# WHAT IS EXPECTED:
From the data below, retype exactly the lines starting with the one that contains "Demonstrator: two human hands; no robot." and ending with the one that contains "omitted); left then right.", both included.
*** GIVEN DATA Section Begins ***
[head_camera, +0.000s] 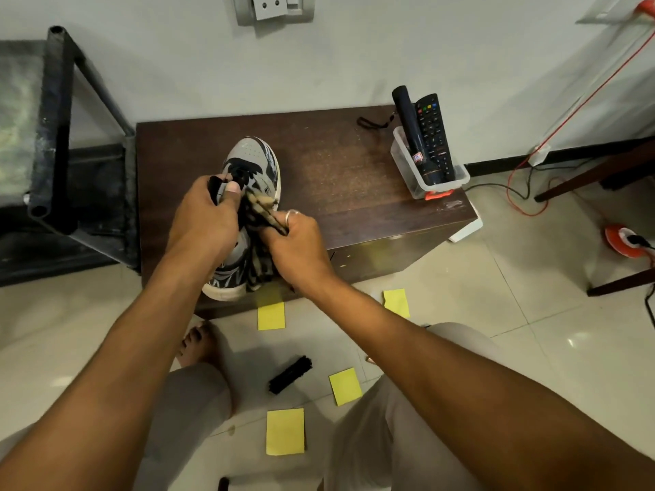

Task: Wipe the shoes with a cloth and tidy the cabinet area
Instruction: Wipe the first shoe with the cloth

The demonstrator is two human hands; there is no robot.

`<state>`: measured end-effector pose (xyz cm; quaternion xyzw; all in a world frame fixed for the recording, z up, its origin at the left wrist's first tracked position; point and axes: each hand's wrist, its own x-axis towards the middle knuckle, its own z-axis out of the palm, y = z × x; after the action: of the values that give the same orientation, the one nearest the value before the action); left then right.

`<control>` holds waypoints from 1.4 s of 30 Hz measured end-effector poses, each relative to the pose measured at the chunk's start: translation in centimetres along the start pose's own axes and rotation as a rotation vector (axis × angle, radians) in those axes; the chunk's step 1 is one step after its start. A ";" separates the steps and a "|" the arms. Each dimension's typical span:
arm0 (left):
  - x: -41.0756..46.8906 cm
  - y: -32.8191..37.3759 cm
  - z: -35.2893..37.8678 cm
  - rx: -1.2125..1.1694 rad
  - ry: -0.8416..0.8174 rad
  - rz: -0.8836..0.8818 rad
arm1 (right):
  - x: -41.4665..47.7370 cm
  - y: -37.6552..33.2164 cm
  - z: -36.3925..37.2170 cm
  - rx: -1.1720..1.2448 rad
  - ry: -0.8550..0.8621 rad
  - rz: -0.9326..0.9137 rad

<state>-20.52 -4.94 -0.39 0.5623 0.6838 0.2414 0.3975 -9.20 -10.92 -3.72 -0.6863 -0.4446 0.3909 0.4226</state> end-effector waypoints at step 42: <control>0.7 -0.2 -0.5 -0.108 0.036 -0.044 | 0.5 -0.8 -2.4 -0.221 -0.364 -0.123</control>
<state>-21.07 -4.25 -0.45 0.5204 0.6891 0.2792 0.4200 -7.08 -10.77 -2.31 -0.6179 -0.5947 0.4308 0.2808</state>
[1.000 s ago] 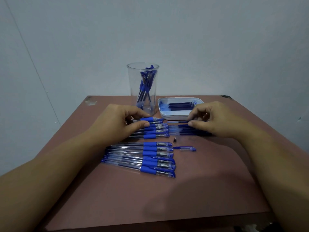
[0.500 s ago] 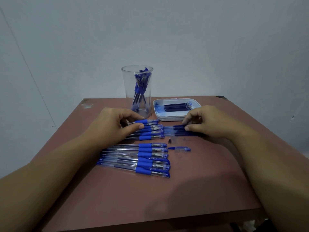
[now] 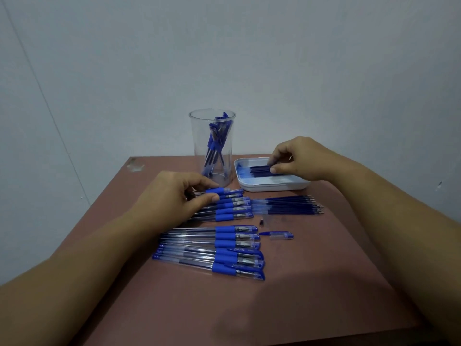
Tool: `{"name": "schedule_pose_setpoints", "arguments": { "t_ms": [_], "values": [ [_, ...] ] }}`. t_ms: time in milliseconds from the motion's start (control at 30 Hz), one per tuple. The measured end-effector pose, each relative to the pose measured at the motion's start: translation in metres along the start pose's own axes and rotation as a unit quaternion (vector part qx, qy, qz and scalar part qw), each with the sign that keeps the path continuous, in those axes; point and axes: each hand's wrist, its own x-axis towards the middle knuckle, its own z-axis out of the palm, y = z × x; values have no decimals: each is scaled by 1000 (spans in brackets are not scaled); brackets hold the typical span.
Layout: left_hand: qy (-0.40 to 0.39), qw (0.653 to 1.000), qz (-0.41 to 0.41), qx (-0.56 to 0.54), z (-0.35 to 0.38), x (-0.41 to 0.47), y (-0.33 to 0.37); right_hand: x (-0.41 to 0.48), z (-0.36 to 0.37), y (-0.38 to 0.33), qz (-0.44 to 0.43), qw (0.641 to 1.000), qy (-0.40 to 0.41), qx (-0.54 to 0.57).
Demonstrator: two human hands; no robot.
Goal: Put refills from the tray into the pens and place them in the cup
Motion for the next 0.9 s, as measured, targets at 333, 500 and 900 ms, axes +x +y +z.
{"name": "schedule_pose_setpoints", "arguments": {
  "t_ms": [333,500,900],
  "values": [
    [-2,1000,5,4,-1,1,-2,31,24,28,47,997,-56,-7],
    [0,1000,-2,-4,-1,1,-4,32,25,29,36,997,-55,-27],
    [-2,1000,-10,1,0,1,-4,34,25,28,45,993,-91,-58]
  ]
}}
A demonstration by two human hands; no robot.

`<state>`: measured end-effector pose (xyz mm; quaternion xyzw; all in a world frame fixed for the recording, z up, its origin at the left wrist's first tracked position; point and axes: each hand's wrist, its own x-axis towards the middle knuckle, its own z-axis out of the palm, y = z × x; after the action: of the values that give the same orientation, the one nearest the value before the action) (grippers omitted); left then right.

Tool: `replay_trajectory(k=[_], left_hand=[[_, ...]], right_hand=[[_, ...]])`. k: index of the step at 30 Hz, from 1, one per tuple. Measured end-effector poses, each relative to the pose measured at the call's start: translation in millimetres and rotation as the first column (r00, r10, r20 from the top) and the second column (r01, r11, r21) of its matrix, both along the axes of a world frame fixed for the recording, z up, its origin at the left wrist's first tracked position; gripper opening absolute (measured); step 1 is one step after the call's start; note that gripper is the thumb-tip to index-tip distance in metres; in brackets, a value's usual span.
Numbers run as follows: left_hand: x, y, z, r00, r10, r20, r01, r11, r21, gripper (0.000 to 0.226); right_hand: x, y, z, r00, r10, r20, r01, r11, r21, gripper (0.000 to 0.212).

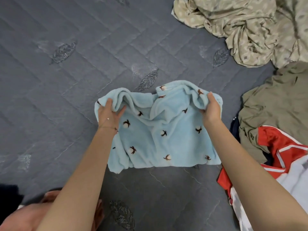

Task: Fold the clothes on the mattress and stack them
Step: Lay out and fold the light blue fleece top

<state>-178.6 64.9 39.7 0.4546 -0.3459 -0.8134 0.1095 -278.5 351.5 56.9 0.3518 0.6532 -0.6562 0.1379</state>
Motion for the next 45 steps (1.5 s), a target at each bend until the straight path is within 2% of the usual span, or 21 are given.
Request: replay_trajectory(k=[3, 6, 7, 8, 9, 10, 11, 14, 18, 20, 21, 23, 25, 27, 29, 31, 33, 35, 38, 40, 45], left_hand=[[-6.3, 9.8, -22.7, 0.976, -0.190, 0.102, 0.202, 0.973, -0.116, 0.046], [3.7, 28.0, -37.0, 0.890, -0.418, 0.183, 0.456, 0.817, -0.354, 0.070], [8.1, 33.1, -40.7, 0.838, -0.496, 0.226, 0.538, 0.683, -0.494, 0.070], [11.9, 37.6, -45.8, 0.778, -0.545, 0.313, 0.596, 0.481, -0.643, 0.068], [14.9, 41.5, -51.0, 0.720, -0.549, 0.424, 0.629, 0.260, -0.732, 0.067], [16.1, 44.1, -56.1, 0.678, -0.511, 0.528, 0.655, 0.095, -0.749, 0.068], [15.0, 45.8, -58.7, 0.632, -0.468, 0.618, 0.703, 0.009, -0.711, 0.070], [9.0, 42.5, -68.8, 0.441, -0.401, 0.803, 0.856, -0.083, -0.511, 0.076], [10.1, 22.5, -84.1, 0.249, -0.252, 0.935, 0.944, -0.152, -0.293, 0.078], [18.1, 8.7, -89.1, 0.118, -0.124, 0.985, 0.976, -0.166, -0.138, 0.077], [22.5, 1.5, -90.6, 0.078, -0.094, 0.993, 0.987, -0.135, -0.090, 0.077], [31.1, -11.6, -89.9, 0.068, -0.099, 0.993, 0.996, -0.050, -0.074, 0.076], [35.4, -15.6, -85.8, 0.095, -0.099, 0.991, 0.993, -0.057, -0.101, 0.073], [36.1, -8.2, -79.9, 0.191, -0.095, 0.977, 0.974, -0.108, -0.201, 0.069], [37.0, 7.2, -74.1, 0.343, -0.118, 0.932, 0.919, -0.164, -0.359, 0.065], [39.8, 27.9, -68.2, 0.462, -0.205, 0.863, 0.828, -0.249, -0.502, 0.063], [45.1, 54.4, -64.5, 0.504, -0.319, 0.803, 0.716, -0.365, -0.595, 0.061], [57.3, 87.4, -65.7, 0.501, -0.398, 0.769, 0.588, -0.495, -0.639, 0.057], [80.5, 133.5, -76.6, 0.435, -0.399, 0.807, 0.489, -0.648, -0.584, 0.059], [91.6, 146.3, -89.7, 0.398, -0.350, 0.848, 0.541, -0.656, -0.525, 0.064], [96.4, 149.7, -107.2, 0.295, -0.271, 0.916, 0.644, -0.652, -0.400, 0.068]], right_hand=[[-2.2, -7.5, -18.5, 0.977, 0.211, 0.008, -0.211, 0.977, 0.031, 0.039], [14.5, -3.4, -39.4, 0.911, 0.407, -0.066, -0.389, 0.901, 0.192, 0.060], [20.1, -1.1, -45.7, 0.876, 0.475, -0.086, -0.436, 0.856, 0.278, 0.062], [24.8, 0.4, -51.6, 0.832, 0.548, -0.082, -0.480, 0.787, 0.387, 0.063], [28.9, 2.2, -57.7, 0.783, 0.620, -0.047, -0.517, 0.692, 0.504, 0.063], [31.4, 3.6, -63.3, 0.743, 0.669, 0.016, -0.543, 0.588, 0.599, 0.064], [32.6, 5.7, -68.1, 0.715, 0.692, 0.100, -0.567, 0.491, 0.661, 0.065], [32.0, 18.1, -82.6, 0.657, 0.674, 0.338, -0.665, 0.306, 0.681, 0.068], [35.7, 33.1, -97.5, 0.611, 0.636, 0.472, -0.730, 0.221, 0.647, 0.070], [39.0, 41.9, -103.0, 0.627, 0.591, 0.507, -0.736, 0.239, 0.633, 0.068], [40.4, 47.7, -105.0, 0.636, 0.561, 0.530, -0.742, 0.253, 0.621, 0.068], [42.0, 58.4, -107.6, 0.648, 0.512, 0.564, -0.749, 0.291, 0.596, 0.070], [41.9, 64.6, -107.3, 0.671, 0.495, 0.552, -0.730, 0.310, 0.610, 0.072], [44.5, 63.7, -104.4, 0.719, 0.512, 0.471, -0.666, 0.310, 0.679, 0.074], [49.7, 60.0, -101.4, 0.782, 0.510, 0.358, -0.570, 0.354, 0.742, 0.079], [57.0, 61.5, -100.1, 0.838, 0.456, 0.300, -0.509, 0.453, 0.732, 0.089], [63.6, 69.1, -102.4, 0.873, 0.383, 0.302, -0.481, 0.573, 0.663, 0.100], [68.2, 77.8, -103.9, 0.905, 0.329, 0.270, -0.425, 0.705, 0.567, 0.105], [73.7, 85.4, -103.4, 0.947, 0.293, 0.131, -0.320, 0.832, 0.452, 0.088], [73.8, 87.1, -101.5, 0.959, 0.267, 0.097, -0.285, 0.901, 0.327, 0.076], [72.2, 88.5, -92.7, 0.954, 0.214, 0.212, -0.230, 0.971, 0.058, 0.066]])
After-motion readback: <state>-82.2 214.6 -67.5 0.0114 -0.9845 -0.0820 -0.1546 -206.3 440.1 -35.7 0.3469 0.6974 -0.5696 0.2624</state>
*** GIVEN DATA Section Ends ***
# WRITTEN RESPONSE:
Demonstrator: two human hands; no robot.
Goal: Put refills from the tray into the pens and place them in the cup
Motion for the next 0.9 s, as measured, targets at 333, 500 and 900 ms, axes +x +y +z.
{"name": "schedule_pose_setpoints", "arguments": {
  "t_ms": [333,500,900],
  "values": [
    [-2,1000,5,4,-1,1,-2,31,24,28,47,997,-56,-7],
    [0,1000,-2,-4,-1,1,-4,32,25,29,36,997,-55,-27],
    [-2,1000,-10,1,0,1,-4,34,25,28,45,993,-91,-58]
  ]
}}
A demonstration by two human hands; no robot.

`<state>`: measured end-effector pose (xyz mm; quaternion xyzw; all in a world frame fixed for the recording, z up, its origin at the left wrist's first tracked position; point and axes: each hand's wrist, its own x-axis towards the middle knuckle, its own z-axis out of the palm, y = z × x; after the action: of the values that give the same orientation, the one nearest the value before the action) (grippers omitted); left then right.

Nothing remains to be added to this answer.